My friend has a book title in her head: "Exercises in Missing the Point." She constantly files away examples when someone majors on minors to the point that they miss the forest for the trees. In John 5, Jesus address the Pharisees who have completely missed him in their deep searching of Scriptures. This is a passage that should give pause to all of us who love Bible study, because we too can miss the point.
I love truth. Perhaps because I walked in deception for so many years, I am vigilant about not believing any more lies. This vigilance, however, has a shadow side. I could easily become a portrait in my friend's book if I allow myself to miss the priority of love.
Love - the greatest commandment. Love God, love others. Love permeates the New Testament. We're told it's the way we fulfill the law.

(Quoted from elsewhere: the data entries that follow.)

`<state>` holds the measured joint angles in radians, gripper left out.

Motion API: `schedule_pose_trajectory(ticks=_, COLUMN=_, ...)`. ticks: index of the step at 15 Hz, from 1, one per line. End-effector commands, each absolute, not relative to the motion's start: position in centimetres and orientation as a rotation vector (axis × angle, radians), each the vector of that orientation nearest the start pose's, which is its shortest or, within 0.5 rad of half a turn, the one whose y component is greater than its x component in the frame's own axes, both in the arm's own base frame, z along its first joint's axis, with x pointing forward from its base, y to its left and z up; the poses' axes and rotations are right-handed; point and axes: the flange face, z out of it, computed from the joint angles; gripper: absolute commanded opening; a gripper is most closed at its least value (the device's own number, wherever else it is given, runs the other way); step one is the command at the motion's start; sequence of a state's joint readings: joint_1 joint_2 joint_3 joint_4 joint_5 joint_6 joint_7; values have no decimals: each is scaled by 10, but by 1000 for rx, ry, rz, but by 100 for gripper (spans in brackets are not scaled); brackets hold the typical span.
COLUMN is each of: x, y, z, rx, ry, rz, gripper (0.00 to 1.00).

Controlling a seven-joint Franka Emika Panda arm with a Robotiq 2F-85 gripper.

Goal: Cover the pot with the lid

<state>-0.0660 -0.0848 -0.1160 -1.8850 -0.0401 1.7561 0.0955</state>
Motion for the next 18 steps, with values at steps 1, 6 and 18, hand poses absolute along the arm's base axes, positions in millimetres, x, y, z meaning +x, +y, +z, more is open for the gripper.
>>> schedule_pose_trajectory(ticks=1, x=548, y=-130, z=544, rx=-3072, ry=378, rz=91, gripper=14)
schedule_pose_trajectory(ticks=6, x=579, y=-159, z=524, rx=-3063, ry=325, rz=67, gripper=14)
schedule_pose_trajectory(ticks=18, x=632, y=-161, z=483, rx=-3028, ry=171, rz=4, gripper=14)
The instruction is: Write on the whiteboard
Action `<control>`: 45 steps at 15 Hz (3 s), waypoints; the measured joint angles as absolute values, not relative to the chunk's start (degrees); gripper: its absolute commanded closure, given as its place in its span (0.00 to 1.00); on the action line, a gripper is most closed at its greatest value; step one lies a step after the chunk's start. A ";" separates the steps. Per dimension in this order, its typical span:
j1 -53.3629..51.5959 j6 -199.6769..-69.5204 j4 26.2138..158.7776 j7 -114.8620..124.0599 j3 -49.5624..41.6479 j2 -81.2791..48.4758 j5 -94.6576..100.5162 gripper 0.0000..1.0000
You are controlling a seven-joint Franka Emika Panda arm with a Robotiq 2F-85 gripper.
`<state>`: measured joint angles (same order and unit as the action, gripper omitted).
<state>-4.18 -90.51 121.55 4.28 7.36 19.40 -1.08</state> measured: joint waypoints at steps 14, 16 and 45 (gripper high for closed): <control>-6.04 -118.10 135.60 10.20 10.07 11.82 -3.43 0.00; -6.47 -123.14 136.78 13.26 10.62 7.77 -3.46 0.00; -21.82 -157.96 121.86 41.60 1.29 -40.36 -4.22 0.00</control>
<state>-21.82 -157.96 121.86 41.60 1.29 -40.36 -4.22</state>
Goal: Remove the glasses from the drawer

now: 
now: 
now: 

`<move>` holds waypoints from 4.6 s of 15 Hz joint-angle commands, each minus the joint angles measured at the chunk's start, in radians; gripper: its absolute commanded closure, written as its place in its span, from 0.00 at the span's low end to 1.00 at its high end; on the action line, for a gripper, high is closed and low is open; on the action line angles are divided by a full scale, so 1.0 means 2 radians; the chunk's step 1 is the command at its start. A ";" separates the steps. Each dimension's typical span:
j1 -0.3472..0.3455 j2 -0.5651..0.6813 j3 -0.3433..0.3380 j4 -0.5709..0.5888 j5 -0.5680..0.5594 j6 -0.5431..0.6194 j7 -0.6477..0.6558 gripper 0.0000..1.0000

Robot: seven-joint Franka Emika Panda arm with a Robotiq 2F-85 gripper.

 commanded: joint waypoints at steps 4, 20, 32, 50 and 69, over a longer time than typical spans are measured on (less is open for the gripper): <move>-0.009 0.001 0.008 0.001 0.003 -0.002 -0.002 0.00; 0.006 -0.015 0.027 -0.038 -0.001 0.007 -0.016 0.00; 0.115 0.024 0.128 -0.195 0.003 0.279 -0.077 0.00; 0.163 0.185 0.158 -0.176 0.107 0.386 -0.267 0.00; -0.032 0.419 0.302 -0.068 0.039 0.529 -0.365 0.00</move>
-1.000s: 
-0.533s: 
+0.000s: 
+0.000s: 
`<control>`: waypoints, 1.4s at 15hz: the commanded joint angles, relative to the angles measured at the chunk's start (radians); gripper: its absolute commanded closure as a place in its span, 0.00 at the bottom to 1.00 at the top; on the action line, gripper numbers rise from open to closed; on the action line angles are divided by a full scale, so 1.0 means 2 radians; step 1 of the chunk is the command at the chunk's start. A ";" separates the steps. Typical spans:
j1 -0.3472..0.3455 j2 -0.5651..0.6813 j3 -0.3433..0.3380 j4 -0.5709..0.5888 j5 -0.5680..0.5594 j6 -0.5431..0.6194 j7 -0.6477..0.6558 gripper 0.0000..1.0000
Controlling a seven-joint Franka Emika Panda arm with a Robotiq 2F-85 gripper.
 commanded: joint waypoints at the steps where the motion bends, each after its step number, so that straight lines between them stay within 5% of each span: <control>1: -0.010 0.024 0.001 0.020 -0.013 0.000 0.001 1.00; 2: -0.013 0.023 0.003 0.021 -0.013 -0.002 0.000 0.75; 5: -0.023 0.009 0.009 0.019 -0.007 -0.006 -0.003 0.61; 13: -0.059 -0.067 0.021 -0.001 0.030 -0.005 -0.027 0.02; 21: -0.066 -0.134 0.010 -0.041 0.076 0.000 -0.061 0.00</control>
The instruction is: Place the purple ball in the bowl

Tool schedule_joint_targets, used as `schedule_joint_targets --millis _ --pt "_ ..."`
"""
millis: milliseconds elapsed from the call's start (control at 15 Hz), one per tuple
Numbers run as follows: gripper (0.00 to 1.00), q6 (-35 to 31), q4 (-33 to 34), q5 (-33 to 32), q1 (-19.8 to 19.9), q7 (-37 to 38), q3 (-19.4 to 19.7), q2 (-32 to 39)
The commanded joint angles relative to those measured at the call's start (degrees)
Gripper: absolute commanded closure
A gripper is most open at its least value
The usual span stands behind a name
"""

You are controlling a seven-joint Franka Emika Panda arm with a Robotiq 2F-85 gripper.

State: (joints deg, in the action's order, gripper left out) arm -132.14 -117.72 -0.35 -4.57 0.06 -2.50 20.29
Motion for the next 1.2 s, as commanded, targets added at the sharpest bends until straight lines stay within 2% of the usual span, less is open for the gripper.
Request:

We're instructed to love deeply, sincerely, and continually. Even our presentation of truth is to be done in love. In fact, in one of the most well-known New Testament passages, Paul tells us that without love we are "nothing". We're not just falling short, we're completely failing to communicate when love is not behind every word we speak. Love is our defining mark as believers in Jesus. Our love for God, for each other, and for the world authenticates our message. Our failure to love speaks louder than any words.

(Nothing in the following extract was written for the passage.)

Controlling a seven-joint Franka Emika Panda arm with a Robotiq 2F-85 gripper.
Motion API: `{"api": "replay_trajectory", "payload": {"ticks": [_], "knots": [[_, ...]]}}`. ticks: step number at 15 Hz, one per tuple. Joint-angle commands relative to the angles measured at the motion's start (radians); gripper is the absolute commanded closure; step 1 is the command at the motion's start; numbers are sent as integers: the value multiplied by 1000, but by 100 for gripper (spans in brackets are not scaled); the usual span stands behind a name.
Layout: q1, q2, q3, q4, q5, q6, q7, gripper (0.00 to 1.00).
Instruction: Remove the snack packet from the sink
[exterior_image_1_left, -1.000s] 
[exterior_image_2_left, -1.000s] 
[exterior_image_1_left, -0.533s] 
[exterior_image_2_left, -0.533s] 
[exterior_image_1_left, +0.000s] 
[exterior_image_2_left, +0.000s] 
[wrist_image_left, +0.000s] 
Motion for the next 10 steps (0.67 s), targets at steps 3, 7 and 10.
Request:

Within the body of Christ, we are called to pursue sound doctrine. But even here, love should reign. The reality is, sound doctrine does not equal perfect theology. As you read this blog you will find times when my theology falls short. Bible studies, however well-researched, well-written, and well-presented, are not Scripture. The only perfect theology is found on the pages of the Bible, and the minute we start interpreting our biases and prejudices and cultural lenses can lead us astray. That's why God gives us the Holy Spirit and the body of Christ. The Holy Spirit leads us into all truth, and we can help each other stay within the bounds of sound doctrine on the essentials of the faith.
But that won't mean we won't have differences on non-essentials, or approach essentials from different angles. That's why we need to be in unity with other believers who can enrich our understanding within the bounds of sound doctrine. For example, sound doctrine about Jesus attests to both His full humanity and full divinity. Some churches emphasize His humanity without diminishing His deity; they remind us that He knows our weaknesses, understands temptation, and entered into His suffering with full physical consequences, so He has compassion on our physical suffering as well. Other churches emphasize His deity without diminishing His humanity; they remind us that He is Lord, that He gave up communion with the Father to come to earth, and that His priority for us is spiritual and eternal. Approaching a different emphasis with love rather than judgment will enable us to learn from the best of each other.

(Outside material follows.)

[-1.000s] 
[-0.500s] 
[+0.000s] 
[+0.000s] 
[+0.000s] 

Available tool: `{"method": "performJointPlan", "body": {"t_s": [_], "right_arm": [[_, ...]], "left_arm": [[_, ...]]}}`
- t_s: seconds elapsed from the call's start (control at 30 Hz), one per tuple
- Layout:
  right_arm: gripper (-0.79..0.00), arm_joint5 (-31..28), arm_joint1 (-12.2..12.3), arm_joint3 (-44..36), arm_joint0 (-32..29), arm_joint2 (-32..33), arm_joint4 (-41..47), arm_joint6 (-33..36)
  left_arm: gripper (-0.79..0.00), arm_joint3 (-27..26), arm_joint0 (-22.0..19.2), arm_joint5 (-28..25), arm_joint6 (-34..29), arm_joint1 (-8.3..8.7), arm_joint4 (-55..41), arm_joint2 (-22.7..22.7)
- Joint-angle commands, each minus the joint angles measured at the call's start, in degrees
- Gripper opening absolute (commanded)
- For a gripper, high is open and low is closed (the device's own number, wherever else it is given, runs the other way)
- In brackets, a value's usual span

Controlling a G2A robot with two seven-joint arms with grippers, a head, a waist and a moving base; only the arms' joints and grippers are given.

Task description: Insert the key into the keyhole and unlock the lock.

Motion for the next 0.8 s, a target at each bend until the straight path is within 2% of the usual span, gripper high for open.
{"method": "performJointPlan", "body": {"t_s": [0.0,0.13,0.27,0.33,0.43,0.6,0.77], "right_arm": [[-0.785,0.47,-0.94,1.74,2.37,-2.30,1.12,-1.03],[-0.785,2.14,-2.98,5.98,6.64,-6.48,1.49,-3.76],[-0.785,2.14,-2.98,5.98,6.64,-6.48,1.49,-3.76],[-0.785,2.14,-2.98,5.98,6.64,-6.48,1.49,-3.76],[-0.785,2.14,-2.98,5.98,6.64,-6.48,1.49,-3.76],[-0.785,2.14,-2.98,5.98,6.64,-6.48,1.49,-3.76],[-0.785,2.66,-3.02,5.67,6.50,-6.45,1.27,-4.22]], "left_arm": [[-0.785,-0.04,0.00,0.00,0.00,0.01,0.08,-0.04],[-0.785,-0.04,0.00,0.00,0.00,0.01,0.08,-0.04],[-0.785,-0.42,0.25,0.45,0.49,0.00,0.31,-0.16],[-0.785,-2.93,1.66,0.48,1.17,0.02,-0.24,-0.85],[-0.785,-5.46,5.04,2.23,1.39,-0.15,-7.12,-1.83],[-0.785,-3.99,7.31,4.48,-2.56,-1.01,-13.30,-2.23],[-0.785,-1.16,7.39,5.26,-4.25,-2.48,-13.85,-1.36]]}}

Paul had plenty of people picking him apart. In Thessalonica, Jewish leaders acting out of jealousy led the citizens in an uproar against Paul's team, picking out the doctrine of the Lordship of Christ and using it as a hook to get the people to reject the teaching. Paul's next stop introduced him to a completely different bunch of people. The Bereans are often held up as examples when assessing doctrine. However, it's not usually noted that they weren't looking for errors; instead, they were seeking to confirm truth. Now these were more noble-minded than those in Thessalonica, for they received the word with great eagerness, examining the Scriptures daily to see whether these things were so. (Acts 17:11).
The Bereans were eager, and they went back to Scripture for confirmation. The Bereans give me to the sense of someone who wonders if the Gospel could be too good to be true and then find out that it is indeed true! What joy, what thrill to hear an awesome teaching and then see it confirmed in the Word! I'm so thankful that God gives us teachers, evangelists, prophets, pastors, to teach us His Word and help us see things from a different angle. Yes, we have to go back to Scripture. We have to test everything against the Word of God, and He's given us the Holy Spirit to assist in that process. But in an attitude of love, we can seek what we can learn from others who are sound on the essentials, even if they differ on non-essentials or approach Scripture from a different angle or with a different cultural background.
In our quest for truth we must never forget that truth is ultimately a Person, Jesus Christ. We encounter a person, not a boxed-in set of beliefs to check off our list. When we pursue Him, He will lead us to a unity of faith around some key doctrinal essentials. As we walk together in those truths, we must never forget the priority of love. What we do will speak louder than any theology textbook or Bible study, regardless how accurate it might be.
Love God, love others. Take it in and live it out. And let's help each other not miss the point. Like John wrote in his second epistle, let us love in truth.